Com o decreto de intervenção federal no Rio, assinado há pouco mais de um mês, o programa de pacificação e todas as instituições subordinadas à Secretaria de Segurança Pública do Estado passaram a cargo da União. Desde então, a operacionalidade das UPPs está sendo revista. O CML (Comando Militar do Leste) já sinalizou a intenção de reformular o projeto e admitiu que, no processo, algumas instalações possam ser retiradas.
O general Richard Nunes, nomeado mês passado secretario de Segurança Pública do Rio, afirmou que “o conceito das UPPs vai continuar, mas as unidades não terão tratamento uniforme”. Ele contou durante entrevista, que “as unidades que tiverem retornos favoráveis serão preservadas. Algumas delas precisam de ajustes. Outras UPPs serão absorvidas pelo batalhão da área”.
Além dos recursos empregados no projeto, há também necessidade de reforçar os efetivos já defasados dos batalhões. As unidades da Vila Kennedy e do Batan deverão ser as primeiras a deixarem as comunidades. Esta última foi a única UPP instalada em área de milícia e tem, segundo o estudo lançado na última quarta-feira, 74% da população desfavorável a sua saída.
“As pessoas percebem as deficiências do projeto, mas têm medo de que a UPP saia sem uma nova alternativa. Isso pode gerar mais violência”, adverte Cano, do Laboratório de Análise da Violência da Uerj. “O projeto tem sérios problemas, mas retirar ele de repente seria pior na maior parte dos casos”, complementa.
“Do ponto de vista simbólico você retirar a UPP da única comunidade que tinha milícia antes, é uma mensagem clara de que a o programa não é algo que deva preocupar esses grupos”, diz.
Indagado sobre os resultados que a intervenção poderia trazer ao programa de pacificação, Cano, que também é sociólogo, argumenta que os critérios e planos futuros para as UPPs ainda não foram explicadas claramente. Para ele, a intervenção foi mais uma medida com intenções políticas do que com interesses reais na melhoria da segurança pública.

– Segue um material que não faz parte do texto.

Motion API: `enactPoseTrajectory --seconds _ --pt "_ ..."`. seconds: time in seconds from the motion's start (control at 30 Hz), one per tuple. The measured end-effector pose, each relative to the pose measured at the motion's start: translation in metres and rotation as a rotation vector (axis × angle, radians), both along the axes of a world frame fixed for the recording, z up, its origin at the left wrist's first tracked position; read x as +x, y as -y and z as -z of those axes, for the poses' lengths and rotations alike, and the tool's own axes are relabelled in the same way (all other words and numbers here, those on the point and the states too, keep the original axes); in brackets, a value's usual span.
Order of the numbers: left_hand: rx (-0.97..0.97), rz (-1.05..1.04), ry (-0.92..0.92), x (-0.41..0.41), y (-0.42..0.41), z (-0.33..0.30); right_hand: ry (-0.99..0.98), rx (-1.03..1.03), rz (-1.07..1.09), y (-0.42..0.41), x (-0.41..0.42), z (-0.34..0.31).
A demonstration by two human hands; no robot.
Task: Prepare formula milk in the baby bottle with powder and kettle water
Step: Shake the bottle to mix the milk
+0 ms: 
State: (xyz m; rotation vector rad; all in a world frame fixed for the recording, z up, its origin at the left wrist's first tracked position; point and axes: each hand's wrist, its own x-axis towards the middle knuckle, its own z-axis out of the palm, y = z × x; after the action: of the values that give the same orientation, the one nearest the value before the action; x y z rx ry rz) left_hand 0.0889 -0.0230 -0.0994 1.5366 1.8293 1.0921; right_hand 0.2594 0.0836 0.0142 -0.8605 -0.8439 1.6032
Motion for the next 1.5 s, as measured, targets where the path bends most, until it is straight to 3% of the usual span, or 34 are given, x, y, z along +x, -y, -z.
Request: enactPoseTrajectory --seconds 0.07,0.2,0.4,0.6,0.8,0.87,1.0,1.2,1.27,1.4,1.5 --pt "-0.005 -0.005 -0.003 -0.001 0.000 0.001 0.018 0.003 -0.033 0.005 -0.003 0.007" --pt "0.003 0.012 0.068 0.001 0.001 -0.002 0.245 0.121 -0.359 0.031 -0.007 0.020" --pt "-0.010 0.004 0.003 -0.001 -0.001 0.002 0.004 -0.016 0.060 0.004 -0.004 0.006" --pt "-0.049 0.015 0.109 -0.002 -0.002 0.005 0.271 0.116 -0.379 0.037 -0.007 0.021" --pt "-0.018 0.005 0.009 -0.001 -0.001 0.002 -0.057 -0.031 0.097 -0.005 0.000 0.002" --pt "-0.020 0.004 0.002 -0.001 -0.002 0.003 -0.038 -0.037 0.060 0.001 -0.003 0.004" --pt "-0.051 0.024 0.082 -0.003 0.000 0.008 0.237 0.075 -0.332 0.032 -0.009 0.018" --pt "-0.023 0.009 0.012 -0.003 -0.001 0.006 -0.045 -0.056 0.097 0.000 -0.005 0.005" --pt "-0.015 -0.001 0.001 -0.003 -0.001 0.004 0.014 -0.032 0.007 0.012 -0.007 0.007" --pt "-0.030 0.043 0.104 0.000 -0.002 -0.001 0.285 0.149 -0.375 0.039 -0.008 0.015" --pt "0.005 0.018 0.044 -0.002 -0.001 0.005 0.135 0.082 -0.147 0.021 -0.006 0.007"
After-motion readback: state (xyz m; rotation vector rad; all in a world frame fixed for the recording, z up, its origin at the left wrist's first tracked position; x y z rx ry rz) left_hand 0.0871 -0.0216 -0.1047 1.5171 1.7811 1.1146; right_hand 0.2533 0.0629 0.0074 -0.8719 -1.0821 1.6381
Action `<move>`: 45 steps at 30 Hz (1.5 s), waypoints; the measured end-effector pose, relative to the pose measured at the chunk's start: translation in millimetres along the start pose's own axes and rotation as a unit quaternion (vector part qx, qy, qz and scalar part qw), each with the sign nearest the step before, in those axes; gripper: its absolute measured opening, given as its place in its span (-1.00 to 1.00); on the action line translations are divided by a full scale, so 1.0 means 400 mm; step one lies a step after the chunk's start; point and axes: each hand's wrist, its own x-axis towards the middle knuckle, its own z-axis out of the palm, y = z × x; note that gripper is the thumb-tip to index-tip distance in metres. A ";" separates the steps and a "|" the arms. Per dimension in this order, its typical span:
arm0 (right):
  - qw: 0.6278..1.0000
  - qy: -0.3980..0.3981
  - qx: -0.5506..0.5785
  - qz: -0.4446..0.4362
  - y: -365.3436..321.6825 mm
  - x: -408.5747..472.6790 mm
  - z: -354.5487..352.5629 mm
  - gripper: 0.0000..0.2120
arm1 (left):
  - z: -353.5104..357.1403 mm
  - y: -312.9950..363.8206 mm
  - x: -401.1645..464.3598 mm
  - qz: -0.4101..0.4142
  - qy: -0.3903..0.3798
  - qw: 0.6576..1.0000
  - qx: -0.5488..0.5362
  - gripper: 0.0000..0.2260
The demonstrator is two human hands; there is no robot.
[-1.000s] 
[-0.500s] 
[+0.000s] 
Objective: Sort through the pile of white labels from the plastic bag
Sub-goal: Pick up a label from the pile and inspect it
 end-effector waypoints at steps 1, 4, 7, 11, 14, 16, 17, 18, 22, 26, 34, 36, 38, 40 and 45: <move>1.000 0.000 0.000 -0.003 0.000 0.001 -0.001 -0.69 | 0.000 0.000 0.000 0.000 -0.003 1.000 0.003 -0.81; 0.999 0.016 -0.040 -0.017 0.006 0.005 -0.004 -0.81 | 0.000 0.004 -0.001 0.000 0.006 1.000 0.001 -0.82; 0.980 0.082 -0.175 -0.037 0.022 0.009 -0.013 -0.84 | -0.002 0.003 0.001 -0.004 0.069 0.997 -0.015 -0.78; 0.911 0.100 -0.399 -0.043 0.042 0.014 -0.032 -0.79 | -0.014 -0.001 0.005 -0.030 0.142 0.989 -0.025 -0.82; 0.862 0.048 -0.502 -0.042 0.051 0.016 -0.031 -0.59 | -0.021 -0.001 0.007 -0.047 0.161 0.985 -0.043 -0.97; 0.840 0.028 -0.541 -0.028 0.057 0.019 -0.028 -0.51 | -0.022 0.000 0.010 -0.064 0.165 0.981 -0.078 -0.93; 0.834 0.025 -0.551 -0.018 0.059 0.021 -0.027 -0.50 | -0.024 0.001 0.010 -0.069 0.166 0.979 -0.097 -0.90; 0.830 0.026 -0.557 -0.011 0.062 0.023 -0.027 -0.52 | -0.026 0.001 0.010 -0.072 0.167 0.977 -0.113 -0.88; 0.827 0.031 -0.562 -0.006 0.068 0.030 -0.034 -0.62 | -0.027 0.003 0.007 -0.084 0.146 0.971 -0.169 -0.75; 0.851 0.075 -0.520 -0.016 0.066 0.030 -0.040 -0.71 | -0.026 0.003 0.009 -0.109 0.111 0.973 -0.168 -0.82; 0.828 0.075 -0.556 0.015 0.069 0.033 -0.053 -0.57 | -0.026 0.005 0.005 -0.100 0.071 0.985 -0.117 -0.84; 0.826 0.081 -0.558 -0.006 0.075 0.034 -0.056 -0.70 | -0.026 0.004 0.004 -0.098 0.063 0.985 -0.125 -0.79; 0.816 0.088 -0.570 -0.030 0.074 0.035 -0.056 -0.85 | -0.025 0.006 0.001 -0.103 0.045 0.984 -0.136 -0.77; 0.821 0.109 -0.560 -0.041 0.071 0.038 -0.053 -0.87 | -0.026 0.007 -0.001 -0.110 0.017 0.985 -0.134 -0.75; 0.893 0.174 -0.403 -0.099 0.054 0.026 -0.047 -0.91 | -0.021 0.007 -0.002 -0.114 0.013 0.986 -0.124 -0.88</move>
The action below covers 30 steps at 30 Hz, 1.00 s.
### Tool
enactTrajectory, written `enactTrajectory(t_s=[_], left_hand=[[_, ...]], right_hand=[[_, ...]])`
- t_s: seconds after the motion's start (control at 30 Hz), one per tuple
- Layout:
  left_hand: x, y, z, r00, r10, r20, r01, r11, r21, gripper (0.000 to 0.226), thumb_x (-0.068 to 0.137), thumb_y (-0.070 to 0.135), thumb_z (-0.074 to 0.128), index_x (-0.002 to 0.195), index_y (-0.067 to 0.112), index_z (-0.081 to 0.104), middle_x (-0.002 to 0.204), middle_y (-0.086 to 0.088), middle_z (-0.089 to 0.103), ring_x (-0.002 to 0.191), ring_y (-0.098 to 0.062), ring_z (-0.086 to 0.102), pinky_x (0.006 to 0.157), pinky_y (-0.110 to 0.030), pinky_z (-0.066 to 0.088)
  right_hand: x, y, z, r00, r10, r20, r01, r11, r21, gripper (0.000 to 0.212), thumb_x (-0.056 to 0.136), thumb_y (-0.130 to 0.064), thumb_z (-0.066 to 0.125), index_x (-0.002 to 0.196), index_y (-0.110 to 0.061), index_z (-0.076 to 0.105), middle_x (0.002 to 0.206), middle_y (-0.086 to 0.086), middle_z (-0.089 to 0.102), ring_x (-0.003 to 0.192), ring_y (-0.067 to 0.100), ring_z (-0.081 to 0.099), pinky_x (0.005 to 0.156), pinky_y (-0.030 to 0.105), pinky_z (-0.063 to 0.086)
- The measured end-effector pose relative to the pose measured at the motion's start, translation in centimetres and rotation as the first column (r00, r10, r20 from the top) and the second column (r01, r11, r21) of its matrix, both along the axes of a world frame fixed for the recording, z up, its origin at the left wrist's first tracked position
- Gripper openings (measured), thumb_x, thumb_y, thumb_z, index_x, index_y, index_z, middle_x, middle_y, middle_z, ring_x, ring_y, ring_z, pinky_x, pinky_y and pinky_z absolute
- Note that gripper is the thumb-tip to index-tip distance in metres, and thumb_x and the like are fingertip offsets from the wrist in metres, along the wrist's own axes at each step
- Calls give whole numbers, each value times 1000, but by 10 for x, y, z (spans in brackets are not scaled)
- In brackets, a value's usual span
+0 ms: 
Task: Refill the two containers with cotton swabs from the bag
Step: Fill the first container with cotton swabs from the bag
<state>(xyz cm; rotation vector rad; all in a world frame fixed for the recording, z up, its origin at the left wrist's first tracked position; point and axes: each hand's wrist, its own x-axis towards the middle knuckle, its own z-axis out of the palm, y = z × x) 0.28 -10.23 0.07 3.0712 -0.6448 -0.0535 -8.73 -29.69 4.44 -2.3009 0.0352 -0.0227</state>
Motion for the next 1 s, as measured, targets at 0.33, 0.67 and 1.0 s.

“A intervenção não responde nossos problemas de segurança, responde a uma intenção política de um partido que tenta encontrar uma bandeira para o ano eleitoral. O Rio de Janeiro é o 11º Estado em termos de homicídio no Brasil. Este carnaval, como os dados mostraram, não foi pior que os anos anteriores. Essa intervenção não responde a uma emergência, responde a um interesse político”, encerra.